• _Action item_:
With the images removed, return every line below exactly as it reads.
[[ Record excerpts open ]]
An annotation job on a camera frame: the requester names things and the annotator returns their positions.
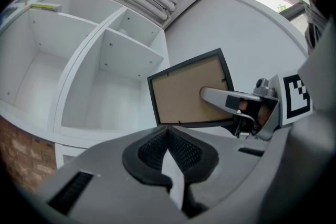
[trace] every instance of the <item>black picture frame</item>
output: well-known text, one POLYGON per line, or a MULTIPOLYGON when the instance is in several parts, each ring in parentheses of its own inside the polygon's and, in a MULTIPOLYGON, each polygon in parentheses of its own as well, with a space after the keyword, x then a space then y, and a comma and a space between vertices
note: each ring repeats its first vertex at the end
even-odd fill
POLYGON ((153 105, 153 110, 154 110, 154 115, 155 115, 155 120, 156 120, 156 124, 159 125, 172 125, 172 126, 182 126, 185 128, 204 128, 204 127, 217 127, 217 126, 222 126, 222 127, 227 127, 227 126, 232 126, 234 124, 237 124, 239 121, 239 117, 237 117, 236 115, 233 115, 232 119, 227 119, 227 120, 222 120, 222 121, 210 121, 210 122, 191 122, 191 123, 161 123, 160 122, 160 117, 159 117, 159 112, 156 106, 156 100, 155 100, 155 94, 154 94, 154 89, 153 89, 153 79, 156 79, 158 77, 161 77, 162 75, 165 75, 167 73, 173 72, 177 69, 183 68, 185 66, 191 65, 193 63, 205 60, 207 58, 213 57, 213 56, 217 56, 219 61, 220 61, 220 65, 223 69, 223 73, 225 75, 225 80, 226 80, 226 84, 227 84, 227 89, 228 91, 234 91, 234 86, 232 83, 232 79, 231 79, 231 75, 229 72, 229 68, 227 66, 226 60, 224 58, 223 52, 220 48, 209 51, 205 54, 196 56, 192 59, 186 60, 184 62, 181 62, 175 66, 169 67, 159 73, 156 73, 150 77, 147 78, 148 80, 148 85, 149 85, 149 92, 151 95, 151 100, 152 100, 152 105, 153 105))

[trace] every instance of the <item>black mesh vent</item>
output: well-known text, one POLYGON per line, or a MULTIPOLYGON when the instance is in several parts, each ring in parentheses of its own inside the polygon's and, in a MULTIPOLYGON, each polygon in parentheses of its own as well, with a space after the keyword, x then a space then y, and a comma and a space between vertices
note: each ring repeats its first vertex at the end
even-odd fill
POLYGON ((49 202, 49 205, 60 213, 66 215, 74 206, 93 175, 78 172, 76 176, 49 202))
POLYGON ((202 159, 200 148, 172 132, 169 132, 168 149, 183 173, 202 159))
POLYGON ((219 160, 216 149, 209 144, 174 127, 160 126, 126 147, 122 163, 139 182, 170 189, 171 179, 161 174, 167 150, 184 174, 185 184, 206 180, 219 160))
POLYGON ((139 148, 139 159, 149 167, 161 171, 164 154, 167 151, 166 133, 161 133, 150 139, 139 148))
POLYGON ((238 151, 249 154, 249 155, 258 156, 258 157, 262 157, 265 152, 265 151, 255 150, 254 148, 247 148, 247 147, 242 147, 238 149, 238 151))

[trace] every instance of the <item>white panel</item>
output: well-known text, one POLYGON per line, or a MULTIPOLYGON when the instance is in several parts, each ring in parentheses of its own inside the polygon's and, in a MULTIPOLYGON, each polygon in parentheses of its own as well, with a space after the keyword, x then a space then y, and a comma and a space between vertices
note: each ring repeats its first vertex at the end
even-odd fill
POLYGON ((158 67, 160 71, 170 67, 166 36, 163 30, 160 30, 149 47, 164 58, 164 60, 161 62, 161 65, 158 67))
POLYGON ((99 69, 103 34, 85 56, 71 84, 62 116, 62 126, 84 126, 91 88, 99 69))
POLYGON ((51 105, 51 115, 48 120, 48 128, 54 132, 60 133, 62 115, 64 112, 64 107, 66 99, 75 75, 80 68, 82 61, 85 56, 90 51, 91 47, 97 41, 100 35, 103 35, 105 28, 122 12, 125 8, 121 8, 119 11, 110 15, 106 18, 99 26, 97 26, 94 31, 92 31, 84 42, 80 44, 78 49, 75 51, 74 55, 70 58, 65 70, 60 78, 57 85, 56 94, 51 105))
POLYGON ((254 0, 201 0, 169 27, 166 39, 171 65, 221 48, 235 90, 242 92, 306 60, 302 34, 254 0))
POLYGON ((22 81, 15 106, 47 121, 58 80, 67 62, 65 58, 40 52, 22 81))
POLYGON ((0 36, 1 99, 14 104, 23 77, 38 52, 29 12, 25 12, 0 36))
POLYGON ((123 18, 119 25, 112 23, 110 27, 146 46, 151 44, 161 30, 160 27, 130 9, 128 9, 122 16, 123 18))
POLYGON ((114 30, 105 30, 100 69, 141 80, 163 59, 152 49, 114 30))
POLYGON ((103 129, 89 129, 87 127, 61 127, 61 134, 80 139, 106 141, 116 139, 133 133, 134 130, 103 130, 103 129))
POLYGON ((99 24, 121 7, 112 0, 72 0, 70 14, 99 24))
POLYGON ((161 173, 172 180, 173 187, 169 191, 169 196, 181 210, 184 197, 184 175, 169 150, 164 154, 161 173))
POLYGON ((70 59, 97 24, 39 9, 29 10, 35 40, 42 51, 70 59))
POLYGON ((55 156, 57 169, 60 169, 63 165, 67 164, 69 161, 83 153, 85 148, 64 146, 60 144, 55 144, 55 156))
POLYGON ((236 138, 232 133, 230 133, 227 129, 222 127, 206 127, 206 128, 191 128, 192 130, 196 130, 203 133, 214 134, 223 137, 236 138))
POLYGON ((0 115, 21 130, 54 143, 89 148, 102 142, 101 140, 79 139, 50 132, 46 129, 45 122, 39 125, 41 120, 38 122, 33 121, 33 117, 30 114, 2 100, 0 100, 0 115))
POLYGON ((43 0, 44 3, 53 3, 62 5, 62 12, 70 14, 71 0, 43 0))
POLYGON ((299 17, 295 18, 294 20, 290 21, 303 35, 305 34, 308 28, 307 16, 306 14, 302 14, 299 17))
MULTIPOLYGON (((152 70, 148 77, 170 67, 163 30, 158 33, 150 47, 156 52, 160 53, 164 59, 152 70)), ((157 124, 154 116, 152 99, 149 93, 149 86, 146 78, 141 80, 140 84, 139 130, 145 130, 156 126, 157 124)))
POLYGON ((91 90, 86 127, 137 130, 139 88, 138 80, 99 70, 91 90))
POLYGON ((115 18, 115 20, 113 20, 113 22, 109 25, 109 28, 114 29, 114 30, 118 29, 126 11, 127 9, 121 14, 119 14, 119 16, 115 18))

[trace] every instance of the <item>vent slot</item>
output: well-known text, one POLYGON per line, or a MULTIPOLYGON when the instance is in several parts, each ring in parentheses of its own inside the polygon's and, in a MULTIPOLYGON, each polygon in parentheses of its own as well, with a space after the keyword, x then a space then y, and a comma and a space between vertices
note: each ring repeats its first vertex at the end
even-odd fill
POLYGON ((66 215, 74 206, 86 186, 92 180, 93 175, 78 172, 72 180, 49 202, 49 206, 66 215))
POLYGON ((265 151, 255 150, 253 148, 248 148, 248 147, 242 147, 238 151, 249 154, 249 155, 258 156, 258 157, 262 157, 265 152, 265 151))

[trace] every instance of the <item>white wall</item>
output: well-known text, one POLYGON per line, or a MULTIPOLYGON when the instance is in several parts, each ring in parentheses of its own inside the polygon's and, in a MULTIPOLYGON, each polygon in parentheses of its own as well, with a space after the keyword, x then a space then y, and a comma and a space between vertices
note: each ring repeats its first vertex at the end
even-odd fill
POLYGON ((0 99, 14 105, 22 80, 39 46, 29 12, 18 17, 0 36, 0 99))
POLYGON ((291 21, 291 23, 304 35, 308 27, 307 16, 302 14, 291 21))
POLYGON ((302 34, 254 0, 200 0, 171 24, 166 40, 171 66, 221 48, 235 90, 242 92, 306 60, 302 34))
[[ Record excerpts closed ]]
• _Expected answer_:
An annotation job on a camera frame: the requester names things and the annotator returns their positions.
[trace] every instance of the <item>black picture frame</item>
output: well-known text, one POLYGON per line, or a MULTIPOLYGON when the instance is in several parts, each ring in parentheses of its own inside the polygon's and, in a MULTIPOLYGON, each polygon in parentheses of its own as well, with a space after the keyword, x then a space then y, and a comma and a space between vertices
note: each ring repeats its first vertex at the end
even-odd fill
POLYGON ((153 105, 153 110, 154 110, 154 115, 155 115, 155 120, 156 120, 156 124, 159 125, 172 125, 172 126, 182 126, 185 128, 204 128, 204 127, 217 127, 217 126, 222 126, 222 127, 227 127, 227 126, 232 126, 234 124, 237 124, 239 121, 239 117, 237 117, 236 115, 233 115, 232 119, 227 119, 227 120, 222 120, 222 121, 210 121, 210 122, 191 122, 191 123, 161 123, 160 122, 160 117, 159 117, 159 112, 156 106, 156 100, 155 100, 155 94, 154 94, 154 89, 153 89, 153 79, 156 79, 158 77, 161 77, 162 75, 165 75, 167 73, 173 72, 177 69, 183 68, 185 66, 191 65, 193 63, 205 60, 207 58, 213 57, 213 56, 217 56, 219 61, 220 61, 220 65, 223 69, 223 73, 225 75, 225 80, 226 80, 226 84, 227 84, 227 89, 228 91, 234 91, 234 86, 232 83, 232 79, 231 79, 231 75, 229 72, 229 68, 227 66, 226 60, 224 58, 223 52, 220 48, 209 51, 205 54, 196 56, 192 59, 186 60, 184 62, 181 62, 175 66, 169 67, 159 73, 156 73, 150 77, 147 78, 148 80, 148 85, 149 85, 149 92, 151 95, 151 100, 152 100, 152 105, 153 105))

[trace] every instance of the <item>black mesh vent</item>
output: well-known text, one POLYGON per line, or a MULTIPOLYGON when the instance is in several parts, each ring in parentheses of its own inside the polygon's and, in a MULTIPOLYGON, each polygon in parentheses of its own as well, with a space after the keyword, x then a space then y, and a comma and a space between vertices
note: each ring repeats its first vertex at the end
even-odd fill
POLYGON ((49 202, 49 205, 60 213, 66 215, 74 206, 93 175, 78 172, 76 176, 49 202))
POLYGON ((202 159, 200 148, 172 132, 169 132, 168 149, 183 173, 202 159))
POLYGON ((219 160, 216 149, 209 144, 174 127, 160 126, 126 147, 122 163, 139 182, 170 189, 171 179, 161 174, 167 150, 184 174, 185 184, 206 180, 219 160))
POLYGON ((139 148, 139 159, 149 167, 161 171, 164 154, 167 151, 166 133, 161 133, 150 139, 139 148))
POLYGON ((238 151, 249 154, 249 155, 258 156, 258 157, 262 157, 265 152, 265 151, 255 150, 254 148, 247 148, 247 147, 242 147, 238 149, 238 151))

[trace] every instance of the <item>white panel</item>
output: well-known text, one POLYGON per line, or a MULTIPOLYGON when the instance is in several parts, each ring in parentheses of its own inside the polygon's and, in a MULTIPOLYGON, each polygon in parentheses of its own as well, with a space after the keyword, x then a space then y, and a comma and a space between vertices
note: each ring repeats its first vertex at the end
even-odd fill
POLYGON ((158 67, 160 71, 170 67, 166 36, 163 30, 160 30, 149 47, 164 58, 164 60, 161 62, 161 65, 158 67))
POLYGON ((99 69, 103 34, 85 56, 71 84, 62 116, 62 126, 84 126, 91 88, 99 69))
POLYGON ((51 105, 51 115, 48 120, 48 128, 54 132, 60 133, 62 115, 64 112, 64 107, 66 99, 75 75, 80 68, 82 61, 85 56, 90 51, 91 47, 97 41, 100 35, 103 35, 105 28, 122 12, 125 8, 121 8, 119 11, 110 15, 106 18, 99 26, 97 26, 94 31, 92 31, 84 42, 80 44, 78 49, 75 51, 74 55, 70 58, 65 70, 60 78, 57 85, 56 94, 51 105))
POLYGON ((254 0, 201 0, 169 27, 166 39, 171 65, 221 48, 235 90, 242 92, 306 60, 302 34, 254 0))
POLYGON ((22 81, 15 106, 47 121, 58 80, 67 62, 65 58, 40 52, 22 81))
POLYGON ((0 36, 1 99, 14 104, 23 77, 38 52, 29 12, 25 12, 0 36))
POLYGON ((123 18, 119 25, 112 23, 110 27, 146 46, 151 44, 161 30, 160 27, 130 9, 128 9, 122 16, 123 18))
POLYGON ((114 30, 105 30, 100 69, 141 80, 163 59, 152 49, 114 30))
POLYGON ((103 129, 89 129, 87 127, 61 127, 61 134, 80 139, 106 141, 116 139, 133 133, 134 130, 103 130, 103 129))
POLYGON ((99 24, 121 7, 112 0, 72 0, 70 14, 99 24))
POLYGON ((161 173, 172 180, 173 187, 169 191, 169 196, 181 210, 184 197, 184 175, 169 150, 164 154, 161 173))
POLYGON ((70 59, 97 24, 39 9, 29 10, 35 40, 42 51, 70 59))
POLYGON ((55 156, 57 169, 60 169, 63 165, 67 164, 69 161, 83 153, 85 148, 64 146, 60 144, 55 144, 55 156))
POLYGON ((236 138, 232 133, 230 133, 227 129, 222 127, 206 127, 206 128, 191 128, 192 130, 196 130, 203 133, 214 134, 223 137, 236 138))
POLYGON ((0 115, 21 130, 54 143, 89 148, 102 142, 101 140, 79 139, 50 132, 46 129, 45 122, 39 125, 41 120, 38 122, 33 121, 33 117, 30 114, 2 100, 0 100, 0 115))
POLYGON ((43 0, 44 3, 53 3, 62 5, 62 12, 70 14, 71 0, 43 0))
POLYGON ((299 17, 295 18, 294 20, 290 21, 303 35, 305 34, 308 28, 307 16, 306 14, 302 14, 299 17))
MULTIPOLYGON (((152 70, 148 77, 170 67, 163 30, 158 33, 150 47, 156 52, 160 53, 164 59, 152 70)), ((157 124, 154 116, 152 99, 149 93, 149 86, 146 78, 141 80, 140 84, 139 130, 145 130, 156 126, 157 124)))
POLYGON ((91 90, 86 127, 137 130, 139 88, 138 80, 99 70, 91 90))
POLYGON ((115 18, 115 20, 113 20, 113 22, 109 25, 109 28, 114 29, 114 30, 118 29, 126 11, 127 9, 121 14, 119 14, 119 16, 115 18))

[trace] every instance of the <item>vent slot</item>
output: well-known text, one POLYGON per line, or a MULTIPOLYGON when the instance is in several parts, each ring in parentheses of its own inside the polygon's and, in a MULTIPOLYGON, each polygon in parentheses of its own as well, with a space after the keyword, x then a space then y, and a comma and a space between vertices
note: each ring repeats its first vertex at the end
even-odd fill
POLYGON ((66 215, 74 206, 86 186, 92 180, 93 175, 78 172, 72 180, 49 202, 49 206, 66 215))
POLYGON ((265 151, 255 150, 253 148, 248 148, 248 147, 242 147, 238 151, 249 154, 249 155, 258 156, 258 157, 262 157, 265 152, 265 151))

[trace] every instance of the <item>white wall</item>
output: well-known text, one POLYGON per line, or a MULTIPOLYGON when the instance is in several parts, each ring in parentheses of its own inside the polygon's and, in a MULTIPOLYGON, each polygon in parentheses of its own as well, with a space after the keyword, x then a space then y, and a comma and a space between vertices
note: each ring repeats its first vertex at the end
even-odd fill
POLYGON ((0 99, 14 105, 22 80, 39 46, 29 12, 18 17, 0 36, 0 99))
POLYGON ((291 21, 291 23, 304 35, 308 27, 307 16, 302 14, 291 21))
POLYGON ((302 34, 254 0, 200 0, 171 24, 166 40, 171 66, 221 48, 235 90, 242 92, 306 60, 302 34))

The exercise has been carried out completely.